México ha salido victorioso de un significativo arbitraje internacional, desestimando una reclamación millonaria presentada por la minera estadounidense Silver Bull Resources. Este favorable dictamen evita al país el pago de más de 315 millones de dólares, marcando un precedente importante en la defensa de sus intereses ante organismos internacionales.
El litigio se centró en un proyecto minero ubicado en Sierra Mojada, Coahuila, y fue iniciado por Silver Bull Resources bajo el marco del Tratado de Libre Comercio de América del Norte (TLCAN). La compañía argumentaba que las autoridades locales habían permitido que una cooperativa minera obstruyera el desarrollo de sus operaciones.
La Secretaría de Economía informó que el Tribunal Arbitral del CIADI, adscrito al Banco Mundial, resolvió por unanimidad a favor del Estado mexicano. Dicha resolución desestimó la totalidad de las reclamaciones de la minera, que exigía una compensación superior a los 315 millones de dólares por presuntas afectaciones a su inversión.
Durante el proceso, la defensa de México argumentó que las autoridades estatales actuaron de forma razonable ante un conflicto social preexistente entre la empresa y la comunidad. Además, se señaló que las reclamaciones de Silver Bull se encontraban fuera del alcance temporal del TLCAN y que la compañía carecía de la capacidad técnica y financiera necesaria para llevar a cabo el proyecto.
El fallo, emitido el 29 de mayo, concluyó que no existían pruebas suficientes para sustentar la acusación de que el Estado mexicano promovió activamente el bloqueo del proyecto minero. También se determinó que los hechos alegados por la minera ocurrieron en un periodo no contemplado por las disposiciones del TLCAN, restando competencia al tribunal para abordar el fondo del asunto.

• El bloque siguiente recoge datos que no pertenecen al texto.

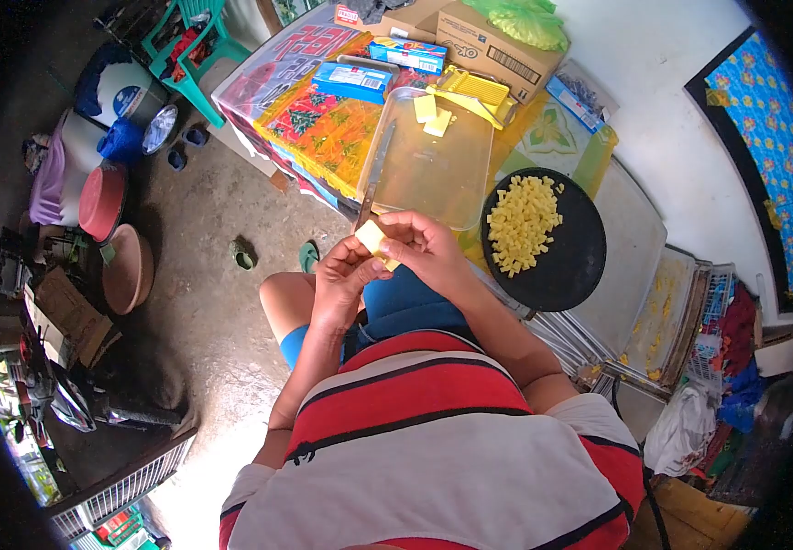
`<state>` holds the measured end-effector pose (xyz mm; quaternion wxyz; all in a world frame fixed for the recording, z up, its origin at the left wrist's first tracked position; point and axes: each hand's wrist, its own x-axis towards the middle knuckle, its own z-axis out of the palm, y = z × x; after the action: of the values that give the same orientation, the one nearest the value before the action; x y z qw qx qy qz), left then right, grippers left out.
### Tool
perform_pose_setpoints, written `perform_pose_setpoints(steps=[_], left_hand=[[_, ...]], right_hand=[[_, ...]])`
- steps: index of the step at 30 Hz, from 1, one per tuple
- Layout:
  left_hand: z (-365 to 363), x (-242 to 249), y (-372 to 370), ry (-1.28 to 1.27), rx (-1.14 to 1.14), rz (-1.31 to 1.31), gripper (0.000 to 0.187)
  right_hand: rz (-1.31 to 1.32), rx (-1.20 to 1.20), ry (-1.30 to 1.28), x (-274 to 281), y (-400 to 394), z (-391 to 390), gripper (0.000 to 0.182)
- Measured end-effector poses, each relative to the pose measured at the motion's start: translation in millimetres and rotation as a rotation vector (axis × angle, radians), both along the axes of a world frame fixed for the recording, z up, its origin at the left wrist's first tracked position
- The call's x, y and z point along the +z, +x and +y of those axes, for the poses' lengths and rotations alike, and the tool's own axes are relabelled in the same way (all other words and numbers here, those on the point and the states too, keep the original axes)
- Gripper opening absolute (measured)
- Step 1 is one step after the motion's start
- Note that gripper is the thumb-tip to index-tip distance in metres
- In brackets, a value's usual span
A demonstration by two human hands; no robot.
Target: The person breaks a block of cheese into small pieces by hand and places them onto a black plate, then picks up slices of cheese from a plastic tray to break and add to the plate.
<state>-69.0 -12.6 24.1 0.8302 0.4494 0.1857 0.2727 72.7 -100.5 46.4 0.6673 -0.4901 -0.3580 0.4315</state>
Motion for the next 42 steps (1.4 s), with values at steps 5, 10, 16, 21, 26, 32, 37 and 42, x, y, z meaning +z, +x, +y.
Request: perform_pose_setpoints(steps=[5, 10, 16, 21, 26, 32, 37, 42], left_hand=[[0, 10, 0, 0.032, -0.018, -0.004, 0.035], [0, 11, -1, 0.034, -0.015, 0.012, 0.035], [1, 13, -2, 0.026, -0.034, 0.01, 0.039], [-2, 12, 0, 0.09, -0.056, -0.01, 0.046], [-1, 16, -1, 0.063, -0.092, -0.006, 0.048], [0, 13, -4, 0.08, -0.122, -0.017, 0.048], [0, 12, -4, 0.079, -0.135, -0.034, 0.047], [0, 12, -5, -0.086, -0.071, 0.024, 0.033]], right_hand=[[-0.006, -0.013, -0.003, 0, 0, -1, 0.028], [0.034, 0.011, -0.021, 3, 2, 0, 0.029], [0.065, 0.014, -0.007, 5, 0, 0, 0.027], [0.004, -0.033, -0.002, 0, 1, 1, 0.025], [0.036, -0.013, -0.009, 8, 1, 0, 0.026], [0.109, 0.035, -0.055, 7, 5, -1, 0.026], [0.117, 0.047, -0.067, 5, 5, -2, 0.027], [0.113, 0.095, -0.074, 7, 4, -3, 0.028]])
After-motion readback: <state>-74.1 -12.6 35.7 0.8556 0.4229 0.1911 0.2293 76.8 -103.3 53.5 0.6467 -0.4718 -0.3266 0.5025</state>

Como parte de la resolución, el panel arbitral no solo desestimó la demanda de Silver Bull, sino que también ordenó a la compañía reembolsar a México una suma considerable en concepto de gastos y costos asociados al procedimiento legal, lo que representa una victoria doble para el país.
La Secretaría de Economía enfatizó que esta victoria es “sumamente relevante” para fortalecer la certeza jurídica en el ámbito de la inversión internacional. El resultado del arbitraje clarifica los límites de las obligaciones de México bajo tratados internacionales y confirma que las controversias no eran atribuibles al Estado mexicano.
La defensa del Estado fue coordinada por la Dirección General de Consultoría Jurídica de Comercio Internacional de la Subsecretaría de Comercio Exterior, con el apoyo de reconocidas firmas legales internacionales. El laudo arbitral está en revisión para proteger información confidencial antes de su publicación oficial por el CIADI.